**Work instruction**
For the data below, restate word for word only the lines from the line containing "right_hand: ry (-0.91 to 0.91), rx" through the line containing "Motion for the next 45", both ends included.

-------- Data for processing --------

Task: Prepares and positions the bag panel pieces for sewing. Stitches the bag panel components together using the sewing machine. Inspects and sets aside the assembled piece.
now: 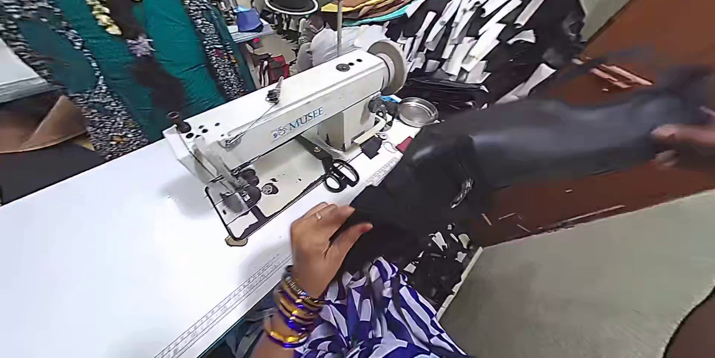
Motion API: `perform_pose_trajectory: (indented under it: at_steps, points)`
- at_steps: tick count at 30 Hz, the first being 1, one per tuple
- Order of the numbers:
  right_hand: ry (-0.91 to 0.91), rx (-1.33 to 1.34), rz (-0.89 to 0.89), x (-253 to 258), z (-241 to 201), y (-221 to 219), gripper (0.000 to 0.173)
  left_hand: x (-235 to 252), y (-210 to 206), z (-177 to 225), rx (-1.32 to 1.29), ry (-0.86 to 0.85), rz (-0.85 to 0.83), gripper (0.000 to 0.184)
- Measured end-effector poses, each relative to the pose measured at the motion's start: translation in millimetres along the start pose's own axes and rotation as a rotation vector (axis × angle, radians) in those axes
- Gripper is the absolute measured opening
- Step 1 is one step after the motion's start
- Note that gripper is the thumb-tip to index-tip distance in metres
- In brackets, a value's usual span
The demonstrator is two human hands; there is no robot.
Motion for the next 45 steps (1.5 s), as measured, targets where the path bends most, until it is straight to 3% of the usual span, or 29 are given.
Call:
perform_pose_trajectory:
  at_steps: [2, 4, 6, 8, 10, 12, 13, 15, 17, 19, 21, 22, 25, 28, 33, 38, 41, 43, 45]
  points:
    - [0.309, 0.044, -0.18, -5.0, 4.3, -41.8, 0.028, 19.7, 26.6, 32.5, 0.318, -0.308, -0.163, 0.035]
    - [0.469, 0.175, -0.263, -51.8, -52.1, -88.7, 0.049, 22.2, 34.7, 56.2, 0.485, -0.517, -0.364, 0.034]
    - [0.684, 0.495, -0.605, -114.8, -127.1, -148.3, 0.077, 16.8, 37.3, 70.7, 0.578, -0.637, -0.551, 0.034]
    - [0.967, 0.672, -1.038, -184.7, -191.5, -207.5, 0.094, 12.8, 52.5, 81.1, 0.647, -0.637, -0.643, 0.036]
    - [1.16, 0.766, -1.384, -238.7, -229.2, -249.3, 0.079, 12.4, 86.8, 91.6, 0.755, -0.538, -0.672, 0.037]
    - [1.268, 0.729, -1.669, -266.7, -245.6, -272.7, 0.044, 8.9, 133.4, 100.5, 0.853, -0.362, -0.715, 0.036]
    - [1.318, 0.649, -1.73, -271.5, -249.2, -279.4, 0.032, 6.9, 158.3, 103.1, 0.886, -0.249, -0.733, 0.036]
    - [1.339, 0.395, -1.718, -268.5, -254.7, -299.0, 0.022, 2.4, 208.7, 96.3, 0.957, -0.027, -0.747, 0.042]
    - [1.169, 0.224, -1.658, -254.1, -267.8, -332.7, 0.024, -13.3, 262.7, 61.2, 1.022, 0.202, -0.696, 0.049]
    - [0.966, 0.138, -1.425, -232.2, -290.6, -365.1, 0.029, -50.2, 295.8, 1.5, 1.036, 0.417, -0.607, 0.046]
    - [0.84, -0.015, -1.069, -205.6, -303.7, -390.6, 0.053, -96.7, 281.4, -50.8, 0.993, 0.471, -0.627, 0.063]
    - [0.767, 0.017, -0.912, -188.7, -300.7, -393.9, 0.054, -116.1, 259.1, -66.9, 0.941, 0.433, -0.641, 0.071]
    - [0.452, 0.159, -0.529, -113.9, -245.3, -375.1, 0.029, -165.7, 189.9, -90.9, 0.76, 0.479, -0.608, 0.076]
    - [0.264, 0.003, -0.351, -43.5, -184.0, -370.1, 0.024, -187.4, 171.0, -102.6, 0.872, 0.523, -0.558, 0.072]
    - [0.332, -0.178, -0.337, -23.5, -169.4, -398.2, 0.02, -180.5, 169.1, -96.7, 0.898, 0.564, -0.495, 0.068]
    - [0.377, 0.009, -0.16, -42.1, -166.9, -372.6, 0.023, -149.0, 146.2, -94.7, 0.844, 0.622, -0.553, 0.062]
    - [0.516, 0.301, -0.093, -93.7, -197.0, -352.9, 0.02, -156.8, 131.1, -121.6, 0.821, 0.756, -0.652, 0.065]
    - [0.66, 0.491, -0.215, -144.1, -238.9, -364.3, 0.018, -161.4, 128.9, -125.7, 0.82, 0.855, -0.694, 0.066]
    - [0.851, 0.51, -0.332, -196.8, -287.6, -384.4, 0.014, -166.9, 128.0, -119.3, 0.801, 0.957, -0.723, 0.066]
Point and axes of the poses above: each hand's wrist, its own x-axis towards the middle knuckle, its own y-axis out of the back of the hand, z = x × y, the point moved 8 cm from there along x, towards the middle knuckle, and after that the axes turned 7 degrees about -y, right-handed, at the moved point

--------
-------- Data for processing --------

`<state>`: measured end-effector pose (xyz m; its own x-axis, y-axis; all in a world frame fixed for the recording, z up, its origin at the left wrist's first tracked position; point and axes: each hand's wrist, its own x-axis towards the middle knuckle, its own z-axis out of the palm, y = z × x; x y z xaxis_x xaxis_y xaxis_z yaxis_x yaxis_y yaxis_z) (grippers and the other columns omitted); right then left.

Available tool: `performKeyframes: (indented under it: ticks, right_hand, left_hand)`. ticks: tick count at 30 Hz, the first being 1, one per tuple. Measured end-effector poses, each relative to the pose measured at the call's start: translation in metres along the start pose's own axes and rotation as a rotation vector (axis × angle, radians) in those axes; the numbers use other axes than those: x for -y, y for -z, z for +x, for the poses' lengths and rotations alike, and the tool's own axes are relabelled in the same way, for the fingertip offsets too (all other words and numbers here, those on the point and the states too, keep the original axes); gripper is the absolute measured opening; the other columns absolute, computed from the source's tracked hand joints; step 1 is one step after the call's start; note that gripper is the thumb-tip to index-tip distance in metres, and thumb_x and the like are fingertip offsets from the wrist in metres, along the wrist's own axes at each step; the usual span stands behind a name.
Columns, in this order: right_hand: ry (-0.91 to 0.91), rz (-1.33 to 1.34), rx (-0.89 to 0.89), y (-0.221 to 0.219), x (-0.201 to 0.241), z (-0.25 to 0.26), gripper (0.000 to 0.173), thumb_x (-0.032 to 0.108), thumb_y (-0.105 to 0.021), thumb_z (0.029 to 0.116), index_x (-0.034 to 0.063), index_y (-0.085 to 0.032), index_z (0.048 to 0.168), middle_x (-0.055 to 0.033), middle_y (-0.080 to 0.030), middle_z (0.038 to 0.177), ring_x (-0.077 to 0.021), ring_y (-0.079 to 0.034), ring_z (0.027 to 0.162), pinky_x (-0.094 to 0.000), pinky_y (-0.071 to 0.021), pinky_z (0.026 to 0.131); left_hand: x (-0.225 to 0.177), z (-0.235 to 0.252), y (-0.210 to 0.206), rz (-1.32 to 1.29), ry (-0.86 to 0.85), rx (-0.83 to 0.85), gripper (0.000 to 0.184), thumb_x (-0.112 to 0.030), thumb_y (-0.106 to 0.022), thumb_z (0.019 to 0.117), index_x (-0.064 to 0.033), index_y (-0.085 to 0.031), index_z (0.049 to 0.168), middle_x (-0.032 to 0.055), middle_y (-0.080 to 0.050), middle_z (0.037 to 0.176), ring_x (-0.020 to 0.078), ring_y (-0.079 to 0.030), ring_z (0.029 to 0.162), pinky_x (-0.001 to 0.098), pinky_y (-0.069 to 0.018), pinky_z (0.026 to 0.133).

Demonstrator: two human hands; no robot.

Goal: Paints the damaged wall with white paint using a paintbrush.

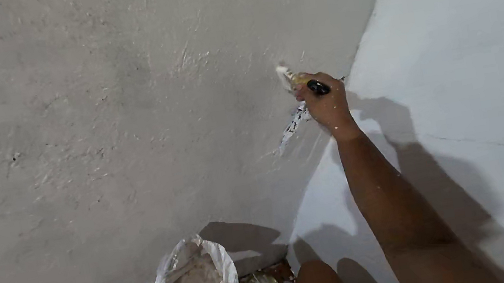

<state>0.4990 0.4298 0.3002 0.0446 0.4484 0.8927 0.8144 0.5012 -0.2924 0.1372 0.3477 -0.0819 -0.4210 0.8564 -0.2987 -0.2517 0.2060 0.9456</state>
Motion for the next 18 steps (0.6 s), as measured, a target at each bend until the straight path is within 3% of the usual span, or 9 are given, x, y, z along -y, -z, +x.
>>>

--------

**The answer**
  right_hand: ry (-0.91 to 0.91), rx (-1.33 to 1.34), rz (-0.89 to 0.89), x (-253 to 258), z (-241 to 201), y (-221 to 219), gripper (0.000 to 0.173)
  left_hand: x (-235 to 252), y (-210 to 206), z (-177 to 225), rx (-1.32 to 1.29), ry (-0.86 to 0.85), rz (-0.85 to 0.83), gripper (0.000 to 0.184)
- Measured end-effector poses, each relative to the pose measured at the motion's start: translation in millimetres along the start pose's own axes and rotation as a rotation vector (axis × angle, radians) in those axes
- Gripper is the absolute measured opening
- Step 1 is one step after the motion's start
- Note that gripper is the thumb-tip to index-tip distance in metres
- In brackets, a value's usual span
The demonstrator is two human hands; there is no robot.
Motion for the next 45 steps (1.5 s), as measured, targets where the path bends most, until it is straight to 3% of the usual span, or 29 are given.

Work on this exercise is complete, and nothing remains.